**WORK ITEM**. Could all of the entries be written out exactly, with any pictures omitted?

Entries taken from a collection

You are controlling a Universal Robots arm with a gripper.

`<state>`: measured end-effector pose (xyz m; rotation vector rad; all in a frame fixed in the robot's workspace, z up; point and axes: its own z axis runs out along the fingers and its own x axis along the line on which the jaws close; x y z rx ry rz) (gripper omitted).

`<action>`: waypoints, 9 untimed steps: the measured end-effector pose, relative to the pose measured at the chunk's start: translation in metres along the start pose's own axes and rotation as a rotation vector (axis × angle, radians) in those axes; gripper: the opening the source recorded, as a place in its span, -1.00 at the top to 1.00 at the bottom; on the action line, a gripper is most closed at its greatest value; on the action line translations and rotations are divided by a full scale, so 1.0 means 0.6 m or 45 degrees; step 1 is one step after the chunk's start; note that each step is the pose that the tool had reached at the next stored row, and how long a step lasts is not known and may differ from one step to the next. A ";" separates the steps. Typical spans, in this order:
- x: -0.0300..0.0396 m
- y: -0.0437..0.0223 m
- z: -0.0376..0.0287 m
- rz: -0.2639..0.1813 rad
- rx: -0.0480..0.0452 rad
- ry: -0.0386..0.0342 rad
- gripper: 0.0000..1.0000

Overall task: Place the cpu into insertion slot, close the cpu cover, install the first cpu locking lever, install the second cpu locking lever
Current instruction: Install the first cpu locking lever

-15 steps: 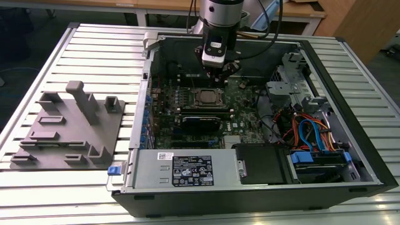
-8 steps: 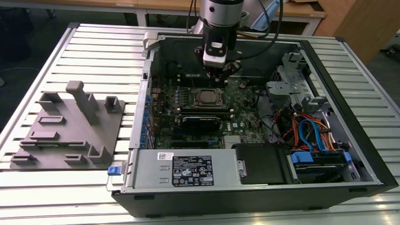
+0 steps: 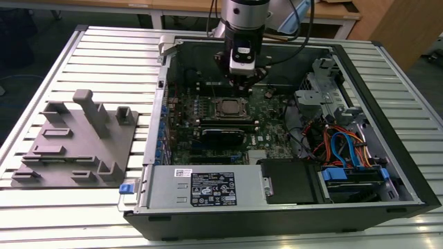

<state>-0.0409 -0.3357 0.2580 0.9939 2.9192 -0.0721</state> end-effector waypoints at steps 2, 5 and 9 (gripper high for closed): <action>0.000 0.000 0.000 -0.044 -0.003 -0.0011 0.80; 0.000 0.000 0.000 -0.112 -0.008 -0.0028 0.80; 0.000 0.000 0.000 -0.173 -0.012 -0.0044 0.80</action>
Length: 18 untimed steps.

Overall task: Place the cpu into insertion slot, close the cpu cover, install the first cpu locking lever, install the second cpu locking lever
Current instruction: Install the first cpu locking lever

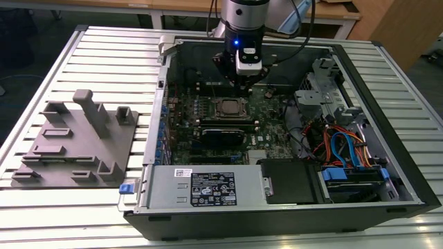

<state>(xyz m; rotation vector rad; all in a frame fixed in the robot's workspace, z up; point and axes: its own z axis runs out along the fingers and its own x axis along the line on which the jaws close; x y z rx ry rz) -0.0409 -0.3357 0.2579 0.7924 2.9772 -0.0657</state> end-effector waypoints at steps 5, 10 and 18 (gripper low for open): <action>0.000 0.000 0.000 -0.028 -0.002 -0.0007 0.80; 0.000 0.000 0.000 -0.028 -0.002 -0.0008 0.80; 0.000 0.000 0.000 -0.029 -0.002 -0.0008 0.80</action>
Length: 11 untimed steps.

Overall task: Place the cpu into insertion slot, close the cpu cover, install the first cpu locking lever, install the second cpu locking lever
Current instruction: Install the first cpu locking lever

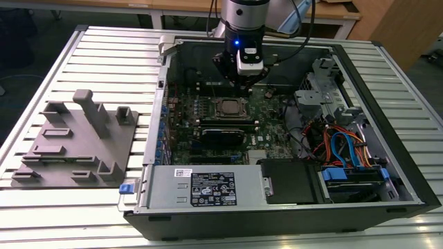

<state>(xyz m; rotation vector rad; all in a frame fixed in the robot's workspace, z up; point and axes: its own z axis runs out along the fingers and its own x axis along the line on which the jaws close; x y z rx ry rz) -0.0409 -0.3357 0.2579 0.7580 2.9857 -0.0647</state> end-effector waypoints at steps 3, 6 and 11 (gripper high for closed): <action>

**COMPLETED TASK**.
You are controlling a Universal Robots arm with a gripper.

`<state>`: measured end-effector pose (xyz m; rotation vector rad; all in a frame fixed in the robot's workspace, z up; point and axes: its own z axis runs out along the fingers and its own x axis along the line on which the jaws close; x y z rx ry rz) (gripper omitted).

`<action>`: waypoints, 9 untimed steps: the measured end-effector pose, relative to the pose measured at the chunk's start: translation in metres along the start pose's own axes and rotation as a rotation vector (axis × angle, radians) in those axes; gripper: the opening the source recorded, as a place in its span, -1.00 at the top to 1.00 at the bottom; on the action line, a gripper is most closed at its greatest value; on the action line translations and rotations are divided by a full scale, so 1.0 means 0.6 m or 45 degrees; step 1 is one step after the chunk's start; note that each step is the pose that the tool had reached at the next stored row, and how long a step lasts is not known and may differ from one step to the next. A ";" separates the steps. Typical spans, in this order:
- x: -0.0300..0.0396 m
- y: -0.0437..0.0223 m
- z: -0.0376..0.0287 m
- rz: -0.2639..0.1813 rad
- rx: -0.0480..0.0452 rad
- ry: -0.0386..0.0342 rad
- gripper: 0.0000..1.0000

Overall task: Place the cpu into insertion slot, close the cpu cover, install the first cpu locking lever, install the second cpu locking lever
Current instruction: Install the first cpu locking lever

-15 steps: 
-8 steps: 
+0 steps: 

<state>-0.0409 -0.3357 0.2580 0.9939 2.9192 -0.0721</state> end-effector waypoints at steps 2, 5 and 9 (gripper high for closed): <action>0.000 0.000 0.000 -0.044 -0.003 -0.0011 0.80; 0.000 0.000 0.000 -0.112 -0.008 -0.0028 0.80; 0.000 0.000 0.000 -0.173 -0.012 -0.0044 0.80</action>
Length: 18 untimed steps.

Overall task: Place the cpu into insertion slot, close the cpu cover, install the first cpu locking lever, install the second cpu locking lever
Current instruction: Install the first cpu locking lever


<state>(xyz m; rotation vector rad; all in a frame fixed in the robot's workspace, z up; point and axes: its own z axis runs out along the fingers and its own x axis along the line on which the jaws close; x y z rx ry rz) -0.0409 -0.3357 0.2579 0.7924 2.9772 -0.0657</state> end-effector waypoints at steps 5, 10 and 18 (gripper low for open): <action>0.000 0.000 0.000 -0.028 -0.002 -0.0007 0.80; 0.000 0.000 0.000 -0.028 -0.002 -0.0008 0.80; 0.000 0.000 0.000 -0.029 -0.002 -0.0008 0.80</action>
Length: 11 untimed steps.

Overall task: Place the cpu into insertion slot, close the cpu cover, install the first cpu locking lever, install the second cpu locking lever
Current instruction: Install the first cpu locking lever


<state>(xyz m; rotation vector rad; all in a frame fixed in the robot's workspace, z up; point and axes: its own z axis runs out along the fingers and its own x axis along the line on which the jaws close; x y z rx ry rz) -0.0409 -0.3357 0.2579 0.7580 2.9857 -0.0647</state> end-effector waypoints at steps 3, 6 and 11 (gripper high for closed): <action>

The output contains nothing further.